DeskVision: Large Scale Desktop Region Captioning for Advanced GUI Agents

🤗 Overview

🔥🔥🔥 We have open-sourced our self-developed GUI multimodal visual understanding model GUIExplorer and part of the DeskVision dataset used to train the model (the complete dataset is being compiled and will be provided later). The model is based on the llava architecture and not only achieves visual understanding results similar to or even better than those of cutting-edge solutions under the open source GUI understanding benchmark, but also supports Visual Grounding and the ability to execute single-step instructions in terms of GUI understanding functions. We will continue to develop the model in the future to enable it to have interactive dialogue capabilities and complete GUI Agent functions.

📝 Release Plans

Inference scripts
Pre-trained model for GUI understanding (7B)
Gradio demo (supporting specified GUI understanding functions)
Technical report or paper
Training data
Complete multi-step execution Agent model of complex instructions
Training scripts

🎞️ Examples

1. Grounding

2. single-step instruction execution

This project also provides local gradio demo deployment code.
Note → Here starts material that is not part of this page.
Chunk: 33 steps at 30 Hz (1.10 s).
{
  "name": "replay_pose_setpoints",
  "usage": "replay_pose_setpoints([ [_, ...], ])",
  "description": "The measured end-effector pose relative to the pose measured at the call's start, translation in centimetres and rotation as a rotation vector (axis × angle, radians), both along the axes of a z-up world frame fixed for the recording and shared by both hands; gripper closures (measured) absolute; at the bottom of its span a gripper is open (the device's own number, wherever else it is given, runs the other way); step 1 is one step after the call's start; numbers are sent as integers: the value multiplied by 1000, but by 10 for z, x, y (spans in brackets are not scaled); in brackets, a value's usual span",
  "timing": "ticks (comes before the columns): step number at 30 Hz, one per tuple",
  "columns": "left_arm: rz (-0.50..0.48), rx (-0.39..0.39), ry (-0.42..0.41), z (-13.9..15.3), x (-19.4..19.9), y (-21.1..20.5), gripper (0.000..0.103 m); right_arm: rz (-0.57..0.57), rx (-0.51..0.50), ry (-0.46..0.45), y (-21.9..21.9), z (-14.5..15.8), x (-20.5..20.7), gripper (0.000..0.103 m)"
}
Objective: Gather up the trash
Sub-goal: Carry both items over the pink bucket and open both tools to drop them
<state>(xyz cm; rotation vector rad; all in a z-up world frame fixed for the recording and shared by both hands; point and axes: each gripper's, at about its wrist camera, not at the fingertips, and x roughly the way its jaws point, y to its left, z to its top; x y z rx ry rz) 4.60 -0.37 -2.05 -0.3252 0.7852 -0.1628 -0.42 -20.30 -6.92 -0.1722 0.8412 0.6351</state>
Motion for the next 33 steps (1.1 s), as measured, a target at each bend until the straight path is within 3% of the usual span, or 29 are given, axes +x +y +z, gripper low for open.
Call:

Welcome to deploy and experience it.

⚒️ Installation

1. Build Environtment

git clone https://github.com/MooreThreads/GUIExplorer
cd GUIExplorer
conda create -n llava python=3.10 -y
conda activate llava
pip install --upgrade pip  # Enable PEP 660 support.
# pip install -i https://pypi.tuna.tsinghua.edu.cn/simple -e ".[train]"  
# If this command is very slow to load the library, you can specify the Tsinghua source (the above command)  
pip install -e ".[train]"

2. Download weights

For open source weights, please visit huggingface to download, and place the downloaded model weights in the ./pretrained_weights folder. Currently, 7B pre-trained models are provided.

🚀 Inference

1. Inference commands

cd ./scripts/inference  
python infer.py --task xx --input_text xx --input_image xx

Input parameter description:

parameter name	type	default	parameter description
task	str	"grounding"	Task type, currently supported "ocr", "grounding" and "instruction"
input_text	str	""	Input text. If it is "ocr", enter the absolute coordinates "[x1,y1,x2,y2]" of the area to be identified; "grounding" means enter the content to be located; others are instructions;
input_image	str	""	Input image path

Output description:
A visualization results of ocr, grounding or instruction execution.

2. 🎨 Gradio Demo

cd ./scripts/inference
python demo.py

The demo provides several examples of "grounding" and "instruction".

📝Appendix

Dataset introduction

1. DeskVision

We have open-sourced the code for generating DeskVision data, which includes two tools, Detector and Captioner. For details on how to use them, see ./scripts/DeskVision. We have also open-sourced (part of) the DeskVision data generated based on these tools. Due to data legitimacy reasons, self-built image data is presented in URL format. For details of the data content, see [🤗Data]. More data will be added in the future. We also generate Region Captions for the open source Desktop complete image data of OS-Atlas, and also open source the related annotations.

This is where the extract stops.